Ok, I did try the poetry thing. You know, for my Pulitzer. I was going to win it. But I tried writing poetry again and it simply isn't happening. I always saw it as a discipline related to what I was academically good at, therefore something I would be able to do. Then again that might be like asking a Chemistry student to make fireworks. Or some less shit analogy. I'm not saying I wouldn't like, in some capacity, to write. But poetry isn't for me - not even with that book Stephen Fry wrote that teaches you how to write poetry.
The following paragraph is written fully in the understanding that I am starting to channel Bridget Jones if she was more worried about her career and less worried about showing her fanny to Hugh Grant:
It's quite disheartening actually, as I'm still trying to find a bit of direction. Graduate schemes, careers, actual current work. I am of course giving in the Max Factor (see previous posting), but the enormous number of people running for the position (something I wasn't previously aware of) makes that unlikely. I am quite aware that most reasonable people don't expect you to have a career plan laid out by the time you're 21 but having some idea might help. Also, as third year progressed, the idea I had in First Year, that I was a shoe-in for a 2.1. has evaporated. We're now looking at a 2.1. just about, if things go according to plan next semester, but quite possibly a 2.2.
If that was in a more obviously employable degree, or from Durham, I'd be a bit less worried. But university is a troubling place, that tells you how very special you are, before spitting you out the other end with a hundred thousand other people with a 2nd class honours and a hostile jobs market. Basically, third year has sucked the optimism out of me.

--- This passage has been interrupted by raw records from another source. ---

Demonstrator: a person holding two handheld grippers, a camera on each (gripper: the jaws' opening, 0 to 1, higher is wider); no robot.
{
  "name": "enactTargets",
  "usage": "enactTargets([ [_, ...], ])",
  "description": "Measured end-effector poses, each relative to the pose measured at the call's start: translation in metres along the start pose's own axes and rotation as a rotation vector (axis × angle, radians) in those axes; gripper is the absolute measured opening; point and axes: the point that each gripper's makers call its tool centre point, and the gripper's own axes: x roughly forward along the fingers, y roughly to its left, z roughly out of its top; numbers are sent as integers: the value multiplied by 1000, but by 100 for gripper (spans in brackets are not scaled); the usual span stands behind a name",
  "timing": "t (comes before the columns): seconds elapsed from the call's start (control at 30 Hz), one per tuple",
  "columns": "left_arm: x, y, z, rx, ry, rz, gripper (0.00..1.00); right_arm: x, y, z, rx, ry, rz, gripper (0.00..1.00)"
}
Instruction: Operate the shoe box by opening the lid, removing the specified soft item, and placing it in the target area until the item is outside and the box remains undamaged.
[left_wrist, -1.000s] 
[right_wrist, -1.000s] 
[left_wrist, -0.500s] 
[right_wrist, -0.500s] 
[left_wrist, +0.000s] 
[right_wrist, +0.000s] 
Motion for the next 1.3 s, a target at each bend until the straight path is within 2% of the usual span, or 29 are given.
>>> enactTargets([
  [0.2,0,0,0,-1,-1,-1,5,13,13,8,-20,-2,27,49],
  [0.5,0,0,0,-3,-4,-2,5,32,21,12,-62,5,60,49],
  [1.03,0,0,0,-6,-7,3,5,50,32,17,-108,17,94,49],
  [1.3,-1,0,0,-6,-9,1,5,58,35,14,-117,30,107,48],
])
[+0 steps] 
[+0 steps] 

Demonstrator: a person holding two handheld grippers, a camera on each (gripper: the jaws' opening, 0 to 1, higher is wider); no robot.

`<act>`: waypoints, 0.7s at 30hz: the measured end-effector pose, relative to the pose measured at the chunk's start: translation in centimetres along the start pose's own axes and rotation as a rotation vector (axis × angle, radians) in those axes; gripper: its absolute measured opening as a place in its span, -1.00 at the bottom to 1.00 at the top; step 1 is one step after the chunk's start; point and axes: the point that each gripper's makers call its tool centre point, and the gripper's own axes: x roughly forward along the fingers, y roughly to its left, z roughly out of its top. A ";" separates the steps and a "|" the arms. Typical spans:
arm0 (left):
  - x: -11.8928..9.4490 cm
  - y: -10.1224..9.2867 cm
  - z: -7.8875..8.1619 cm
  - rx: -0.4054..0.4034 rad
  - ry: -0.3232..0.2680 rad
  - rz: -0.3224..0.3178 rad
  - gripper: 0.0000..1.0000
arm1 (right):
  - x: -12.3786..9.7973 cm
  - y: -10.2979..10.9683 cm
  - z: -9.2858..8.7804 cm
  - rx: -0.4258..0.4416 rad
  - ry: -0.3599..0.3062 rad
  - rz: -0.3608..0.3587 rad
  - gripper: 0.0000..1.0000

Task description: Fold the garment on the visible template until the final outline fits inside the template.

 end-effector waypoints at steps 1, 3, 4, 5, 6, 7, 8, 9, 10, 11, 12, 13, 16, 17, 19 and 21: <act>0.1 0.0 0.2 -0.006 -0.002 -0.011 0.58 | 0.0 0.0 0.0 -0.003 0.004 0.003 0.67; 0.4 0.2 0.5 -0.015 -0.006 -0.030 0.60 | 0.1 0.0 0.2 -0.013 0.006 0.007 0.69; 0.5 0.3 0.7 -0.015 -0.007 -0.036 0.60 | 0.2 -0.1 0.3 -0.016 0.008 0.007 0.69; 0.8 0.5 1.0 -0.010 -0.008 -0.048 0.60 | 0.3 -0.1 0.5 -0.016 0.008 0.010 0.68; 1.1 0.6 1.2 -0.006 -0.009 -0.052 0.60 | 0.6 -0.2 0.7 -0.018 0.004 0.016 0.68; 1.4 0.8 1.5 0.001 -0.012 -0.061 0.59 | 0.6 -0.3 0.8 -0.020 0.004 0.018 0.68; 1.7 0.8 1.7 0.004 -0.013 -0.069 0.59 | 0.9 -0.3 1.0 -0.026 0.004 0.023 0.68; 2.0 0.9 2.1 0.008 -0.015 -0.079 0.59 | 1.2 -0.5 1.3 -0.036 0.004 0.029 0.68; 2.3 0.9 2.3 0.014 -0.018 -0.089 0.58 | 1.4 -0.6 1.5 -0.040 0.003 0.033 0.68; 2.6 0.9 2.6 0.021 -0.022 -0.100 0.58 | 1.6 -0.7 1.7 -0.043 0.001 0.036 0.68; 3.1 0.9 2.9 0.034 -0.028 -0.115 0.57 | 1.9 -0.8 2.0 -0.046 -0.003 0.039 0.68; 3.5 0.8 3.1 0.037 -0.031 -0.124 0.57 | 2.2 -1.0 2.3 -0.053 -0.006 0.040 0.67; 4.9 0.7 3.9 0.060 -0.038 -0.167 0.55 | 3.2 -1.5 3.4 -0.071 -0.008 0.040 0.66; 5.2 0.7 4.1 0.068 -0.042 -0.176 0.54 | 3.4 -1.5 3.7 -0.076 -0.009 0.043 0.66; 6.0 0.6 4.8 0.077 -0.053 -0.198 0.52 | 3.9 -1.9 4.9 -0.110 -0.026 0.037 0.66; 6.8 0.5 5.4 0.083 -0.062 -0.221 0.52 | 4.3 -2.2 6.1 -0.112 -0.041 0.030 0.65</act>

I'm a worker. I don't want to spend however an indefinite number of months back living with my parents whilst trying to find any form of gainful employment. All this would, as said before, be greatly aided by me knowing what I wanted to do: advertising, teaching, retail, hospitality, social work, political work, PR, journalism etc. The list of possible avenues is as long as one's proverbial arm, yet none of them feel like I should be pursuing them for one reason or another. Maybe it's a cliché, but I might genuinely need to spend a bit of time away from university and work, and, how to do they say "find myself". If nothing else it'd be a good excuse for a relaxing holiday.